CCS and Power Systems
Carbon Storage - Geologic Storage Technologies and Simulation and Risk Assessment
Advanced CO2 Leakage Mitigation Using Engineered Biomineralization Sealing Technologies
Performer: Montana State University
Project No: FE0004478
Researchers at Montana State University are building and testing a mesoscale (~1 m-diameter), high-pressure rock test system; developing a biomineralization seal experimental protocol; and creating biomineralization seals in different rock types and under actual field conditions. The integrity of the seals—both within the wellbore and between the wellbore and the geologic formation—is critical in minimizing CO2 leakage through formation fractures or within the wellbore during CO2 injection operations. The project is designed to study biomineralization processes that will be effective at sealing flow or leakage pathways near wellbores in subsurface environments (Figure 1). The concept proposed for enhancing geologic carbon storage is based on the use of engineered microbial biofilms capable of biomineralization. The engineered biomineralization process produces biofilm and mineral deposits that reduce the permeability of geologic media while modifying the geochemistry of brines to enhance CO2 solubility and mineral precipitation. This process can be targeted to the geologic media surrounding carbon storage injection wells to provide long-term sealing of preferential CO2 leakage pathways. Because the fluids involved in biofilm formation and biomineralization are low viscosity aqueous solutions, this technology has the potential to seal small aperture leaks or the porous rock itself, potentially providing a leakage mitigation technique that can address issues problematic for cement use.
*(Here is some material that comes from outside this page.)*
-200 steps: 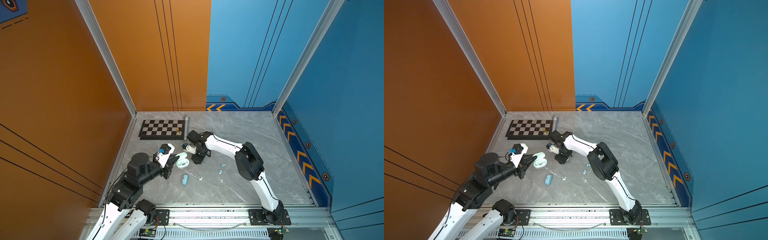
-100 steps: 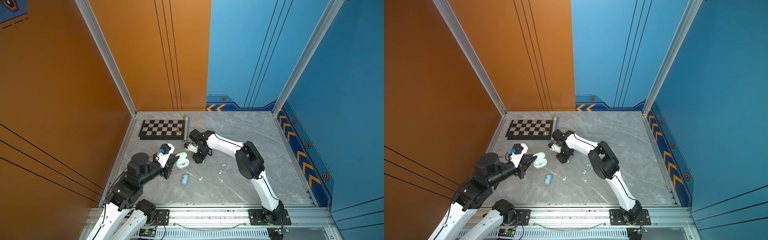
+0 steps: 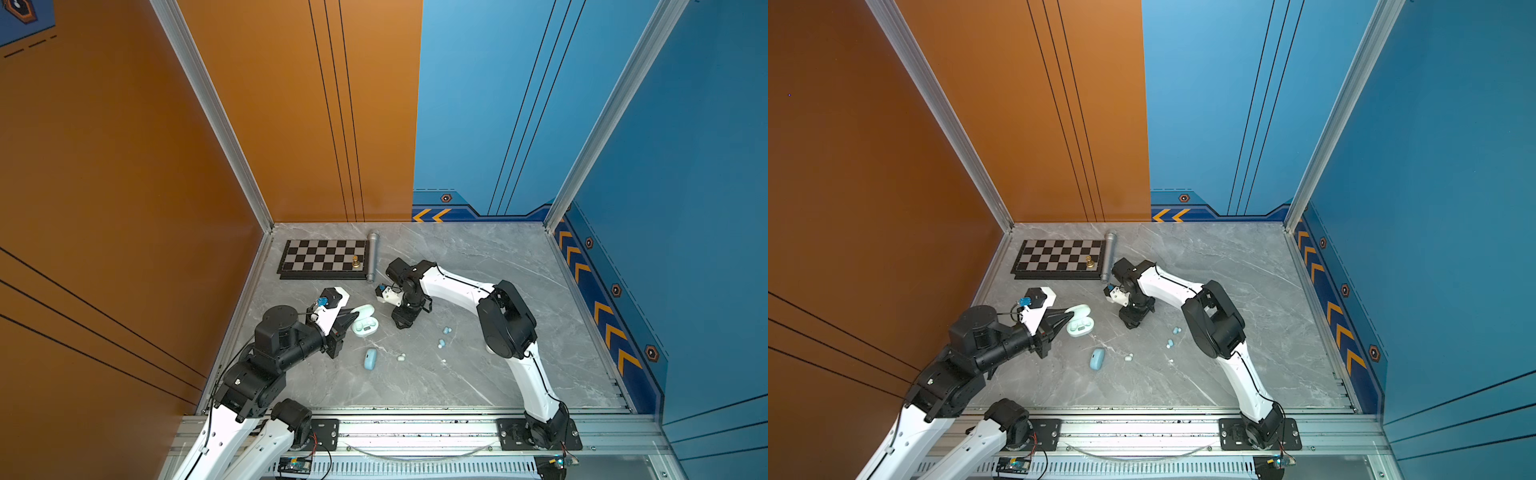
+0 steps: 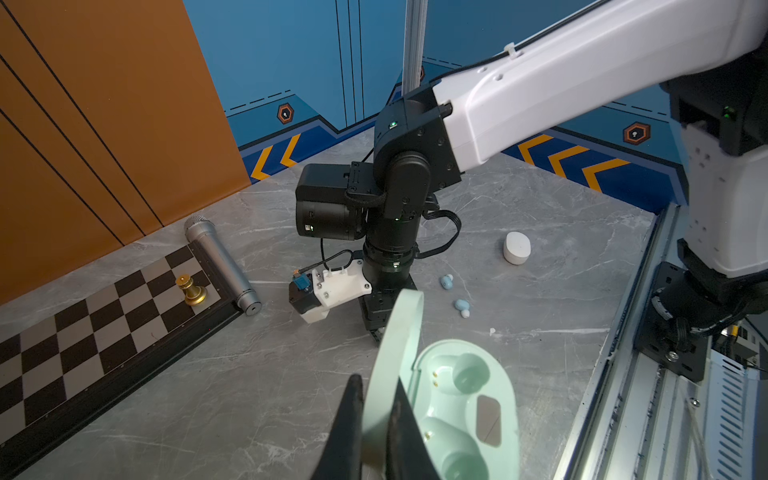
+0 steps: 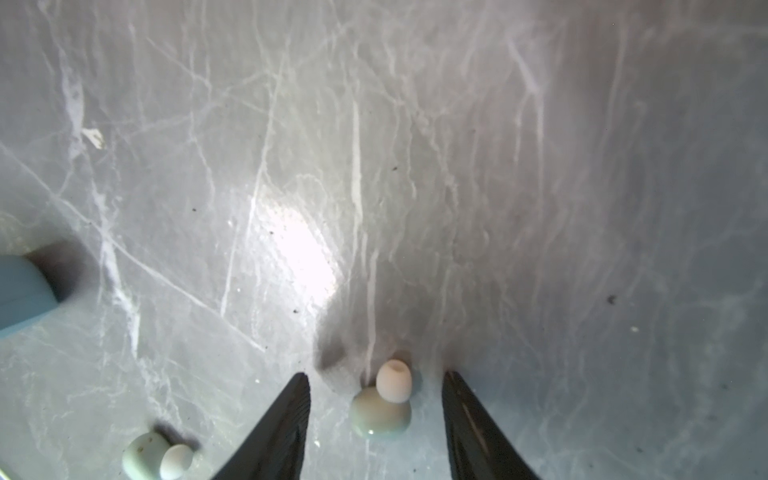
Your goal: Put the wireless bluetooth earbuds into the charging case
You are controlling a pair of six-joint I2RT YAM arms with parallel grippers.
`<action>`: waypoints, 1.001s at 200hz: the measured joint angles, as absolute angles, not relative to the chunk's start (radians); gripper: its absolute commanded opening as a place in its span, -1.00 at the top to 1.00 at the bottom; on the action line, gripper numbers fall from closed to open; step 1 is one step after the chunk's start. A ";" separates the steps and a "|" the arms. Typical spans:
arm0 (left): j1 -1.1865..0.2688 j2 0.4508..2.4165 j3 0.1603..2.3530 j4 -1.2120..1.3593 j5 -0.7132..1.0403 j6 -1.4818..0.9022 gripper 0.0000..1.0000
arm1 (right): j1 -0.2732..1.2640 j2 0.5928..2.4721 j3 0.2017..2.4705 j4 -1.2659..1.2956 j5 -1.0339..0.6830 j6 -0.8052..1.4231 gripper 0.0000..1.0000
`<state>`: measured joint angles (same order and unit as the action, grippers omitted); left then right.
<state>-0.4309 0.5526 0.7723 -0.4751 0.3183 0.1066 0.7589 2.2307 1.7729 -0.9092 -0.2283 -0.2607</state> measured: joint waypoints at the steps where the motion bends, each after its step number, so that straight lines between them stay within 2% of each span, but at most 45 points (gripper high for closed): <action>1: -0.431 0.553 0.772 -0.475 0.318 0.107 1.00 | 0.759 2.230 1.773 -0.909 -0.228 -0.260 -0.10; 140: -0.431 0.586 0.816 -0.475 0.318 0.115 1.00 | 0.761 2.221 1.757 -0.909 -0.015 -0.203 -0.11; 200: -0.431 0.609 0.822 -0.475 0.318 0.115 1.00 | 0.691 2.193 1.743 -0.907 0.013 -0.193 -0.01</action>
<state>-0.4309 0.6090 0.8215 -0.4747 0.3183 0.1150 0.6910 2.1929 1.7432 -0.9070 0.0128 -0.1932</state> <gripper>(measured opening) 0.104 0.517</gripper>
The research is investigating whether mineral deposits can be formed at a field scale under conditions that mimic subsurface reservoirs and whether they can be kept uniform over relevant distances. The project is also determining whether sealing in disturbed rock-cement and cement-well bore interfaces can be achieved through biomineral deposits that remain stable when exposed to injection and formation fluids. This project is examining these effects by creating a large, tightly controlled testing facility that replicates actual field conditions and uses it to conduct proof-of-principle testing and methodology development for biomineralization.